Set down the material exactly, keeping every line whole.

━━ DATASET EXCERPT ━━

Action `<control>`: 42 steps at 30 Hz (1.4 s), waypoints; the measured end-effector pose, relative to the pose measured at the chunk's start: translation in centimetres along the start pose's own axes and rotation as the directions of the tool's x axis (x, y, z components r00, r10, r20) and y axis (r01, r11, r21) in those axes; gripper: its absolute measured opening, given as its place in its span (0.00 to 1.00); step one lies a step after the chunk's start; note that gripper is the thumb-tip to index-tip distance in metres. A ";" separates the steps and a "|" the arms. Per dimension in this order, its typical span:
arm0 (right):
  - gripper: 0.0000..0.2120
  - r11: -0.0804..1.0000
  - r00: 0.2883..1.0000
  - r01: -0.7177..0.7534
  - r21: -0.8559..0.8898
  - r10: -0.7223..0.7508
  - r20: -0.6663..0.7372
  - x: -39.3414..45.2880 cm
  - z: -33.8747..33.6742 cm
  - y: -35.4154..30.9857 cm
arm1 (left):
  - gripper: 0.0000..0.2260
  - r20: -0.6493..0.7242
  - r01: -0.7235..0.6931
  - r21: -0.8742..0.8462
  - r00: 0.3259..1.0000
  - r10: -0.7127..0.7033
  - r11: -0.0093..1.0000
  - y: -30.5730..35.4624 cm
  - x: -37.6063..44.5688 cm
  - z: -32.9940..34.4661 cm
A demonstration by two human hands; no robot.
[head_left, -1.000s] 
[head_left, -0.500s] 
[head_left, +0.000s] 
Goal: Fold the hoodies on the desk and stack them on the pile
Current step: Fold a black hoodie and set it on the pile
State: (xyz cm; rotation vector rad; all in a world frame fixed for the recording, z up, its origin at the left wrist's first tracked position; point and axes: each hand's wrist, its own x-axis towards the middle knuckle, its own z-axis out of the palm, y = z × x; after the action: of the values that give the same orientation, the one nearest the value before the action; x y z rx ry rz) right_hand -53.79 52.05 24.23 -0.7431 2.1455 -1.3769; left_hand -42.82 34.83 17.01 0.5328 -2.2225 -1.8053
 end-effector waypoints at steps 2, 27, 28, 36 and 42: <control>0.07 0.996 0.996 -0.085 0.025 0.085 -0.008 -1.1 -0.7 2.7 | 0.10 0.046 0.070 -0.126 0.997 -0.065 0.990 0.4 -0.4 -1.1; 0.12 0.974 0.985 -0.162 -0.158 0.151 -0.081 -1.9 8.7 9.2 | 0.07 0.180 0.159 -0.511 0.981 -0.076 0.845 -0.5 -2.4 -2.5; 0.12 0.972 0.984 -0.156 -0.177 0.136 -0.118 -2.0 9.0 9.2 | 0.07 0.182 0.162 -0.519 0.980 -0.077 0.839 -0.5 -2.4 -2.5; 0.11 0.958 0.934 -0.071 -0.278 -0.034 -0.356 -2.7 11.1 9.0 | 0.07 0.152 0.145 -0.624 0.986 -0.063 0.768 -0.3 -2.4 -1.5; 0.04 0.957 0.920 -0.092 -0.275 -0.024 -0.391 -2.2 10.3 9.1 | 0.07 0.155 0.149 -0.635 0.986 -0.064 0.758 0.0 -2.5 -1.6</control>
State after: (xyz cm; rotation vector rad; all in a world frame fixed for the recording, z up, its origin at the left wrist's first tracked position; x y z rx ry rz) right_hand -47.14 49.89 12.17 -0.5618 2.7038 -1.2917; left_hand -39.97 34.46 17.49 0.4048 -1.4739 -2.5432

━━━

(ANSWER AREA)
Action `<control>`: 42 steps at 30 Hz (1.4 s), waypoints; the measured end-effector pose, relative to the pose measured at the chunk's start: translation in centimetres along the start pose's own axes and rotation as the directions of the tool's x axis (x, y, z components r00, r10, r20) and y axis (r01, r11, r21) in those axes; gripper: its absolute measured opening, given as its place in its span (0.00 to 1.00); step one lies a step after the chunk's start; note that gripper is the thumb-tip to index-tip distance in metres. A ";" separates the steps and a "|" the arms. Per dimension in this order, its typical span:
arm0 (right):
  - gripper: 0.0000..0.2120
  - r11: -0.0804..1.0000
  - r00: 0.2883..1.0000
  - r01: -0.7177..0.7534
  - r21: -0.8559..0.8898
  - r10: -0.7223..0.7508
  - r20: -0.6663..0.7372
  - x: -39.3414..45.2880 cm
  - z: -33.8747..33.6742 cm
  - y: -35.4154..30.9857 cm
arm1 (left):
  - gripper: 0.0000..0.2260
  - r20: -0.6493..0.7242
  - r01: -0.7235..0.6931
  - r21: -0.8742..0.8462
  - r00: 0.3259..1.0000
  - r10: -0.7127..0.7033
  - r11: -0.0093..1.0000
  - y: -30.5730..35.4624 cm
  - x: -37.6063..44.5688 cm
  - z: -32.9940..34.4661 cm
A demonstration by two human hands; no robot.
[head_left, -1.000s] 
[head_left, -0.500s] 
[head_left, +0.000s] 
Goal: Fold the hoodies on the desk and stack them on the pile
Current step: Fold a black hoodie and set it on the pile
State: (xyz cm; rotation vector rad; all in a world frame fixed for the recording, z up, its origin at the left wrist's first tracked position; point and axes: each hand's wrist, its own x-axis towards the middle knuckle, its own z-axis out of the palm, y = z × x; after the action: of the values that give the same orientation, the one nearest the value before the action; x y z rx ry rz) right_hand -53.79 52.05 24.23 -0.7431 2.1455 -1.3769; left_hand -42.82 34.83 17.01 0.5328 -2.2225 -1.8053
 end-effector waypoints at steps 2, 27, 28, 36 and 42: <control>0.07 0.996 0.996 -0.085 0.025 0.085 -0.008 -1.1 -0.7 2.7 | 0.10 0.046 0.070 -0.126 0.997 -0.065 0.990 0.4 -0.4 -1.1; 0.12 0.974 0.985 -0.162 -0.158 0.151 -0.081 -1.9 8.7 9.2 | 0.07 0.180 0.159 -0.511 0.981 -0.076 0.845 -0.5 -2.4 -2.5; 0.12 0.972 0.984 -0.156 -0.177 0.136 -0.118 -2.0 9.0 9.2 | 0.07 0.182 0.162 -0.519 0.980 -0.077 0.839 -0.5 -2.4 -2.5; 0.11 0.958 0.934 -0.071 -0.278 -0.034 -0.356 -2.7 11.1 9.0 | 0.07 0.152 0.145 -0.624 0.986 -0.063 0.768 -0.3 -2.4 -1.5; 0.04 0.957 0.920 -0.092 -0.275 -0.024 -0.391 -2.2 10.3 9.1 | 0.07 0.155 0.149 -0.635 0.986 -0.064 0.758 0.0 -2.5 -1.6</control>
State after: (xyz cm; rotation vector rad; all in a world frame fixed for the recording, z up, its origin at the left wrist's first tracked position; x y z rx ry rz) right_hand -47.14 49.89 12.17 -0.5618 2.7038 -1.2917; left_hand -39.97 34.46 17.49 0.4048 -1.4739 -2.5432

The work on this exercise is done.